Book HomeXML in a Nutshell

Chapter 16. XML Schemas

Contents:

Overview
Schema Basics
Working with Namespaces
Complex Types
Empty Elements
Simple Content
Mixed Content
Allowing Any Content
Controlling Type Derivation

Although Document Type Definitions can enforce basic structural rules on documents, many applications need a more powerful and expressive validation method. The W3C developed the XML Schema Recommendation, released on May 2, 2001 after a long incubation period, to address these needs. Schemas can describe complex restrictions on elements and attributes. Multiple schemas can be combined to validate documents that use multiple XML vocabularies. This chapter provides a rapid introduction to key W3C XML Schema concepts and usage.

This chapter progressively introduces the structures and concepts of XML Schemas, beginning with the fundamental structure that is common to all schemas. The chapter begins with a very simple schema and proceeds to add more functionality to it until ever major feature of XML Schemas has been introduced.

16.1. Overview

A schema is a formal description of what comprises a valid document. An XML schema is an XML document containing a formal description of what comprises a valid XML document. A W3C XML Schema Language schema is an XML schema written in the particular syntax recommended by the W3C.

TIP: In this chapter when we use the word schema without further qualification, we are referring specifically to a schema written in the W3C XML schema language. However, there are numerous other XML schema languages, including RELAX NG and Schematron, each with their own strengths and weaknesses.

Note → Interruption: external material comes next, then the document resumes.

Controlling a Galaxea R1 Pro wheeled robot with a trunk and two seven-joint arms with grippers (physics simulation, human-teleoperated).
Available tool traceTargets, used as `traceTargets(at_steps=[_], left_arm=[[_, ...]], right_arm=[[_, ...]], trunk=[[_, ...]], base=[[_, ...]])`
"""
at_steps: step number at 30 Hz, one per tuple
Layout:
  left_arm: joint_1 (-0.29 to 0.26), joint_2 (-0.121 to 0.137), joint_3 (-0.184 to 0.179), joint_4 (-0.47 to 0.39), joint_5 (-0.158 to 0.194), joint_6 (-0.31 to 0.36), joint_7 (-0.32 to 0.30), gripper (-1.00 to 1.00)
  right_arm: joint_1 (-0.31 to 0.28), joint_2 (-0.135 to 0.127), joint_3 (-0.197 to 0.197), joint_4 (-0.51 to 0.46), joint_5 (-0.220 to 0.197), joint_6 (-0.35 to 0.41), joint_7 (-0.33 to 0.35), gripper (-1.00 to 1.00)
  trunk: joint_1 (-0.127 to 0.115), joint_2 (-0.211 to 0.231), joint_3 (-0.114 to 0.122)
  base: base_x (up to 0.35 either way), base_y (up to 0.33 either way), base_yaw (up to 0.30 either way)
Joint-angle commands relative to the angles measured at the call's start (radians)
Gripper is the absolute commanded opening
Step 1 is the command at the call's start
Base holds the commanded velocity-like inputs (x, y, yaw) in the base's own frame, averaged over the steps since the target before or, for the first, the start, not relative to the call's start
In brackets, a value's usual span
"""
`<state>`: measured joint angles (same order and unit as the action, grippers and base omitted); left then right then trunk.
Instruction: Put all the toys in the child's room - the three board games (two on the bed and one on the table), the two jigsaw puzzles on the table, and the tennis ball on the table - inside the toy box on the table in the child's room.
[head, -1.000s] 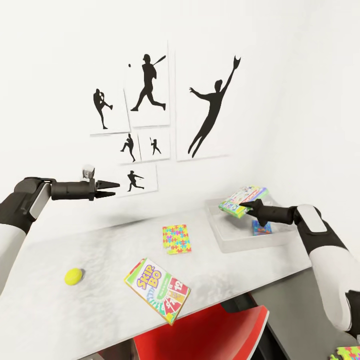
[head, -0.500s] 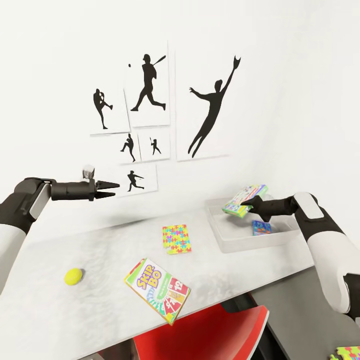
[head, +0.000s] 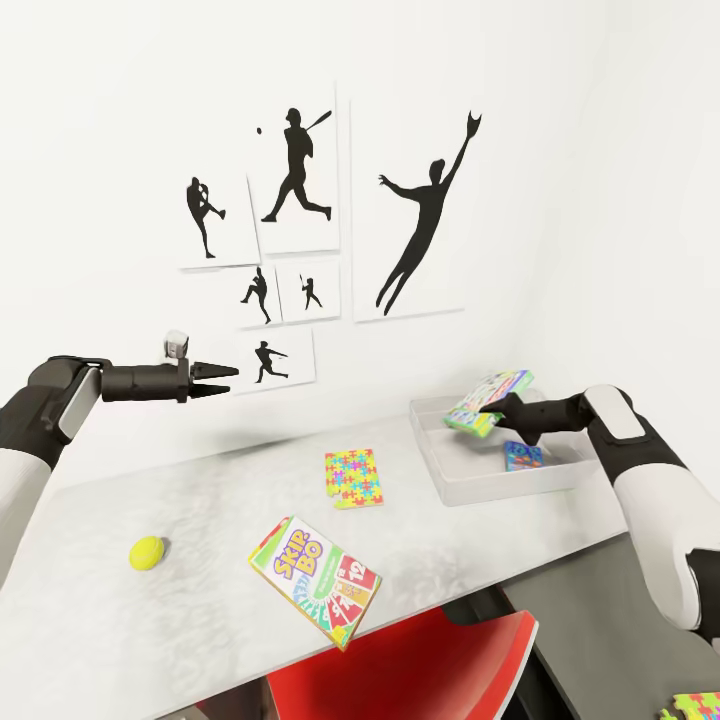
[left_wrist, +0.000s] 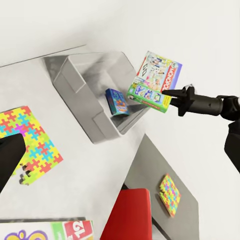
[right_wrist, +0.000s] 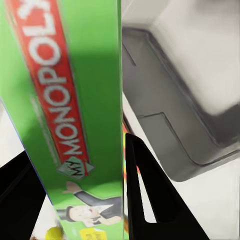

An XML document described by a schema is called an instance document. If a document satisfies all the constraints specified by the schema, it is considered to be schema-valid. The schema document is associated with an instance document through one of the following methods:

16.1.1. Schemas Versus DTDs

DTDs provide the capability to do basic validation of the following items in XML documents:

  • Element nesting

  • Element occurrence constraints

  • Permitted attributes

  • Attribute types and default values

However, DTDs do not provide fine control over the format and data types of element and attribute values. Other than the various special attribute types (ID, IDREF, ENTITY, NMTOKEN, and so forth), once an element or attribute has been declared to contain character data, no limits may be placed on the length, type, or format of that content. For narrative documents (such as web pages, book chapters, newsletters, etc.), this level of control is probably good enough.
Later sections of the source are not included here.